Les familles d’enfants autistes peuvent-elles être mieux soutenues ?
Oui, selon l’éducatrice spécialisée Christiane Jean-Bart, qui a étudié le parcours de sept d’entre elles.
Comment expliquer les difficultés des parents à obtenir des réponses de la part des professionnels ? Pendant des années, l’autisme a appartenu au corps médical. En particulier à la psychiatrie. Ces familles cherchaient désespérément des solutions. Et l’absence de réponses renforçait leurs doutes, leur sentiment de culpabilité. Une mère dont l’enfant courait et n’arrêtait pas d’ouvrir les portes était allée voir un psychiatre, après d’autres médecins. Qui lui dit : « Je ressens chez votre fils une grande peur. »
Elle lui répondit: « Écoutez docteur, une grande peur, ce n’est pas une maladie […] Je n’en peux plus. Il faut me dire ce qu’il a. » Certains psychiatres de courant psychanalytique ont reproché aux mères d’entretenir un lien trop fusionnel qui expliquerait les attitudes de leur enfant. C’est la double peine.
Beaucoup de parents ont également dû abandonner leur travail…

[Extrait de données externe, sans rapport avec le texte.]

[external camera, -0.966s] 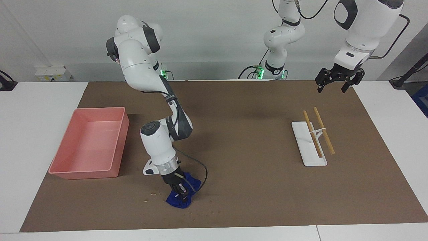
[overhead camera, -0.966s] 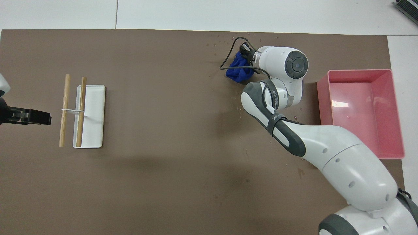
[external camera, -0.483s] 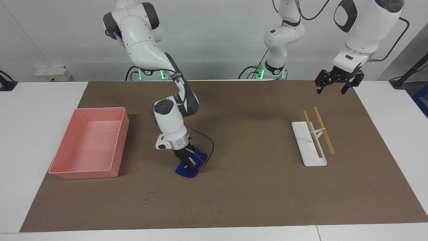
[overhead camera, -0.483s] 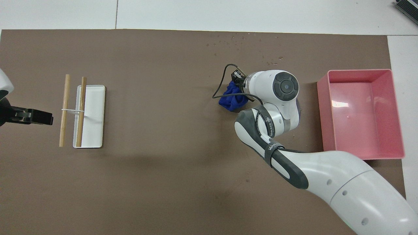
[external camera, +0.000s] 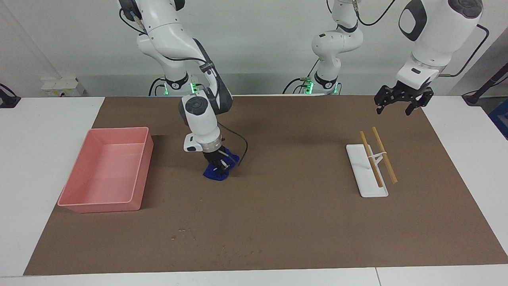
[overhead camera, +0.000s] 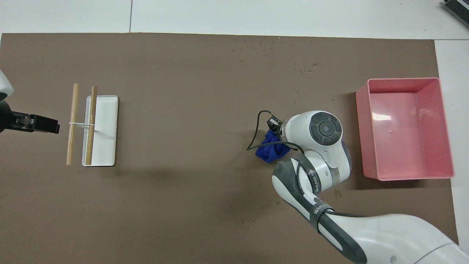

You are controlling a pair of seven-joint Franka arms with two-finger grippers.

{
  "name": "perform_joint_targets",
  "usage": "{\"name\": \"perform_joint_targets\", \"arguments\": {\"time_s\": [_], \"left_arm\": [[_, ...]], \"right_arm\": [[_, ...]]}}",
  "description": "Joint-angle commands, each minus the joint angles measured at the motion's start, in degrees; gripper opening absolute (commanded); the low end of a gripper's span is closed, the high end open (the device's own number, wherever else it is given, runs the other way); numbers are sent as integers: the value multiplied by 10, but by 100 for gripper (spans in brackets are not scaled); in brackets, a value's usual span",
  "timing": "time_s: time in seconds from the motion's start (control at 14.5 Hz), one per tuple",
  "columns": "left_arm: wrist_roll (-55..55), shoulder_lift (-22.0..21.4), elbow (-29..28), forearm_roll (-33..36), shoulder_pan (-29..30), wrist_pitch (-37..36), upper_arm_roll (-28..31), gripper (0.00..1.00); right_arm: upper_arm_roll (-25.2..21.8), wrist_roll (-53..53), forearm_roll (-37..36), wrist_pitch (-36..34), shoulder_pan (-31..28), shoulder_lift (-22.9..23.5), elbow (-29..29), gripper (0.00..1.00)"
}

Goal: Wipe water with towel using both arms
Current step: 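Swing the blue cloth with the right gripper over the pink bin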

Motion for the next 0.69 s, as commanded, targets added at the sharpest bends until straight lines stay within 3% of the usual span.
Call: {"name": "perform_joint_targets", "arguments": {"time_s": [0.0,0.14,0.34,0.62], "left_arm": [[4,38,45,16,-33,-9,33,100],[2,53,54,18,-51,-13,35,100],[-2,48,52,37,-55,-31,41,100],[-45,33,44,36,-74,-37,46,100]], "right_arm": [[-1,-41,0,-82,-9,-60,-93,0],[-1,-43,0,-153,-12,-100,-62,0],[-3,-58,0,-279,-41,-127,42,0],[-4,-190,1,-393,-134,-134,164,0]]}}
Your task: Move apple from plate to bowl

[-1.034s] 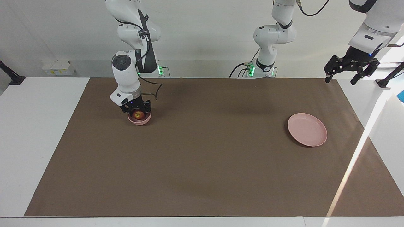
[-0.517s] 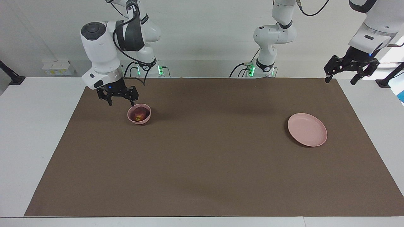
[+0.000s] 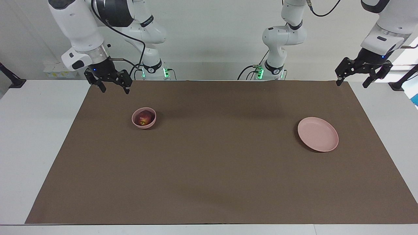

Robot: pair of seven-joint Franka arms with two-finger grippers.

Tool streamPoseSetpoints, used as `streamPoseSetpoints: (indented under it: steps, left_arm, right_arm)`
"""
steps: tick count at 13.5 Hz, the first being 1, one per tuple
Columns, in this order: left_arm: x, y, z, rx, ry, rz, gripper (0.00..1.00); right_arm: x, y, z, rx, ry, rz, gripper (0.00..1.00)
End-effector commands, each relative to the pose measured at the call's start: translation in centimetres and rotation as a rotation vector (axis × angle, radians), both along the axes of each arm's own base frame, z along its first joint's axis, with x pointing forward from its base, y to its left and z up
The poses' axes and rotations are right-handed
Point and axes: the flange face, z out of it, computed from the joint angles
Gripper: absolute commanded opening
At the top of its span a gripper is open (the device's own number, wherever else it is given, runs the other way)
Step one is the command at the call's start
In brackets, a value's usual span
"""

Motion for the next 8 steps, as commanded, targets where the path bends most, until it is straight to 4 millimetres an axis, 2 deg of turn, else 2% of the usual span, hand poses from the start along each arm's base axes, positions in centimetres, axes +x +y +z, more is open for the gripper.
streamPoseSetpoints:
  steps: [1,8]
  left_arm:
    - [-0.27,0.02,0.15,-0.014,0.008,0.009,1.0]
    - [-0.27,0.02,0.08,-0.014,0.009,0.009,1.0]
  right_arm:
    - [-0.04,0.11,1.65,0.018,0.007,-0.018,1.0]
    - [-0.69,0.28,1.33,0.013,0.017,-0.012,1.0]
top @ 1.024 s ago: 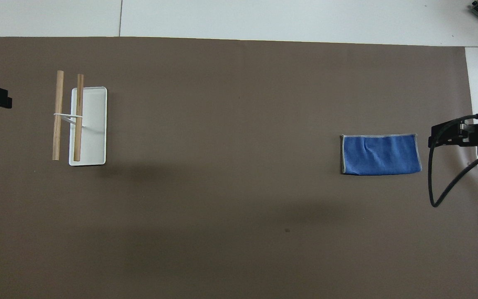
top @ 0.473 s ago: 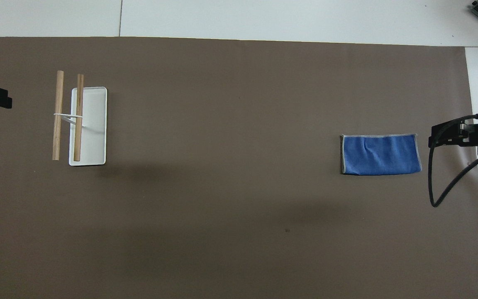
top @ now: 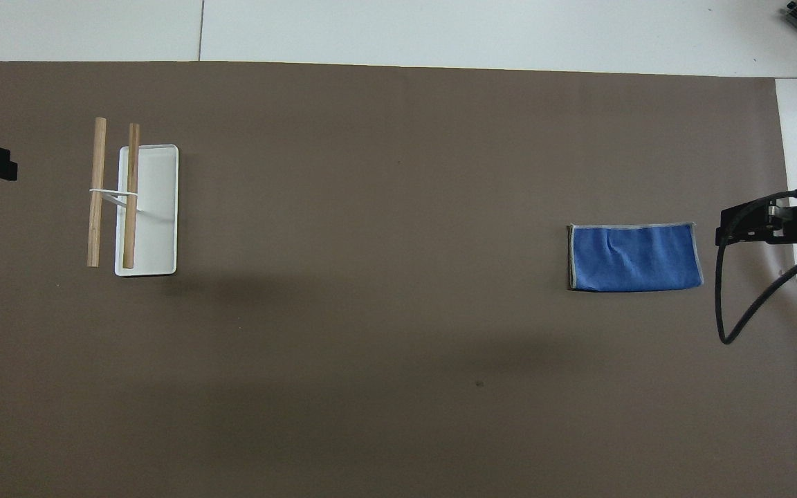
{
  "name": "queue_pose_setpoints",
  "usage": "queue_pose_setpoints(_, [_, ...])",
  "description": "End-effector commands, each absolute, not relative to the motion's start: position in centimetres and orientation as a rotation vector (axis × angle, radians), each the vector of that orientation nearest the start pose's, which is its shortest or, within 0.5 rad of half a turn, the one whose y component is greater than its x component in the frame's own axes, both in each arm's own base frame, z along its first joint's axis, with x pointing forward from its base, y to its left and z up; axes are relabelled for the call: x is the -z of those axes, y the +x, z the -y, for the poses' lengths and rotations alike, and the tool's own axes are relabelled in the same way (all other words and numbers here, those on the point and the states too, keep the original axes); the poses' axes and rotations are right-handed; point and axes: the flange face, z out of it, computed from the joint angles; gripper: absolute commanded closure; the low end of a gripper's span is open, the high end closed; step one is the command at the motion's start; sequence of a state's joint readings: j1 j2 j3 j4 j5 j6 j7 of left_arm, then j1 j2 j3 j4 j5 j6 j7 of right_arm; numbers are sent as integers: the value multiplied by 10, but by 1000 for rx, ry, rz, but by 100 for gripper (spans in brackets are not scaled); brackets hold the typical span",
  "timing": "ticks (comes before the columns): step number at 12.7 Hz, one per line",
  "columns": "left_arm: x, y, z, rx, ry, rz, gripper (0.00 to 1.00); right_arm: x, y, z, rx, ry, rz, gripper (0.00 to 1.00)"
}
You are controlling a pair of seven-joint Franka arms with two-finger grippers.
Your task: Right arm passes towel to left arm to hang
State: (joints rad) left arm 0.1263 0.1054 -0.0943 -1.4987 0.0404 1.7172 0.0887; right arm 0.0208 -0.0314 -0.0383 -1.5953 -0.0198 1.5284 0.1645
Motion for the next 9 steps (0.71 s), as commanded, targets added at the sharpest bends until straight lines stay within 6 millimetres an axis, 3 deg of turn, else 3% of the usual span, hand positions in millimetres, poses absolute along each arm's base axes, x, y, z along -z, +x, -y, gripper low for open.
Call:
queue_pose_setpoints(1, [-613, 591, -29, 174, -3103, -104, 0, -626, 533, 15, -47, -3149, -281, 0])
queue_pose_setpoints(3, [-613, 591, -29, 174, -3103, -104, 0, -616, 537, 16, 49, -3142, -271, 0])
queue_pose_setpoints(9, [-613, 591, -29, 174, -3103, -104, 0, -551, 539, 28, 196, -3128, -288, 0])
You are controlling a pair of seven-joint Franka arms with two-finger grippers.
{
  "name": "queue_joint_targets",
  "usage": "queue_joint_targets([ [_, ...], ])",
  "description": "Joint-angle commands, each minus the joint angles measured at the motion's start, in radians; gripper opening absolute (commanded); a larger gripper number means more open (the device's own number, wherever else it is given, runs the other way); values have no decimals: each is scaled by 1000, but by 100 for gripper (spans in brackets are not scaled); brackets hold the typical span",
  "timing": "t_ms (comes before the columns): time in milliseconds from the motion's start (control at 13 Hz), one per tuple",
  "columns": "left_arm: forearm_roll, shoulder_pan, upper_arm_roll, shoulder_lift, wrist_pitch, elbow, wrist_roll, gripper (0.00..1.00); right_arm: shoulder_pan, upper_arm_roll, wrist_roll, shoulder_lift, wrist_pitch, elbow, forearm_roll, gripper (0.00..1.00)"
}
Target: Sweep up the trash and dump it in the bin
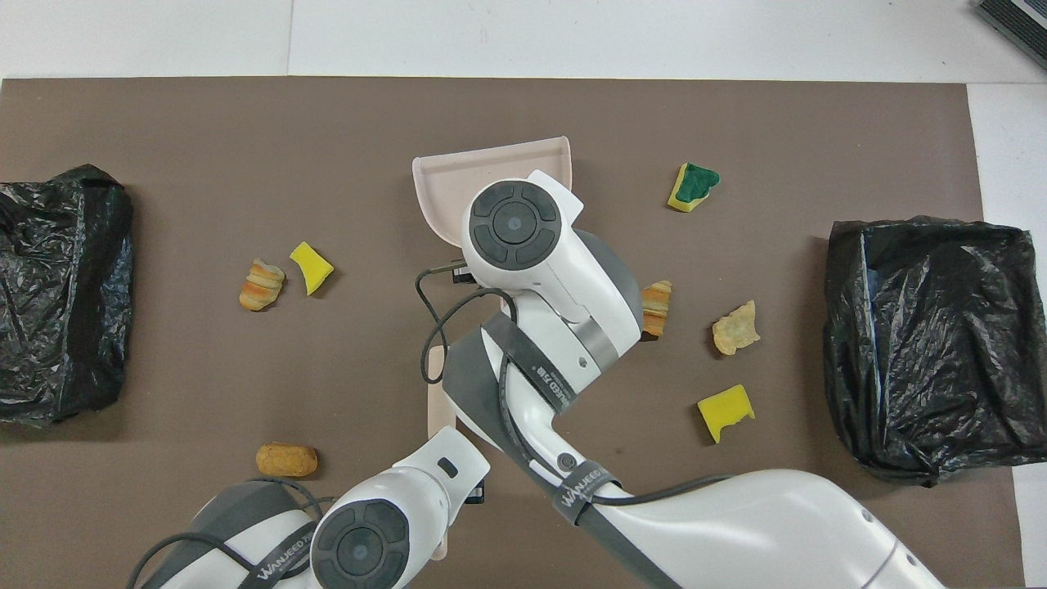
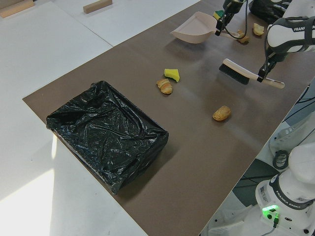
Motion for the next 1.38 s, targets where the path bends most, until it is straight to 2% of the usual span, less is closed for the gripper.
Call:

Sur les sept mères rencontrées, cinq ont eu une période où elles se sont senties anéanties. Elles ont vécu un isolement social. Quand votre enfant fait une crise, il faut venir tout de suite et lâcher votre poste de travail. Petit à petit, une pression s’installe dans l’entreprise. Une femme a eu ces mots terribles : « Pour que mon enfant vive, il fallait que je meure à un moment donné. »
Comment ont-elles fait face ?
Les familles qui s’en sont sorties sont celles qui se sont tournées vers des solutions collectives : des associations, des ateliers de peinture, des groupes spirituels… Après avoir dû quitter leur emploi, après la déscolarisation de leur enfant, elles sont parvenues à recréer du lien social.
Que préconisez-vous ?
Au-delà de l’enfant autiste, il faut écouter leurs familles, tenir compte de leur trajectoire, de la culpabilité endossée et de la manière dont elles vivent. La famille qui, avant, était perçue comme fragile, face au manque de réponses des professionnels, a développé des stratégies, est devenue compétente. Même si l’accompagnement de ces parents n’est pas encore totalement balisé, désormais, avec les différents services qui interviennent à domicile tels que les Sessad (services d’éducation spéciale et de soins à domicile), il y a une meilleure prise en compte de l’environnement familial.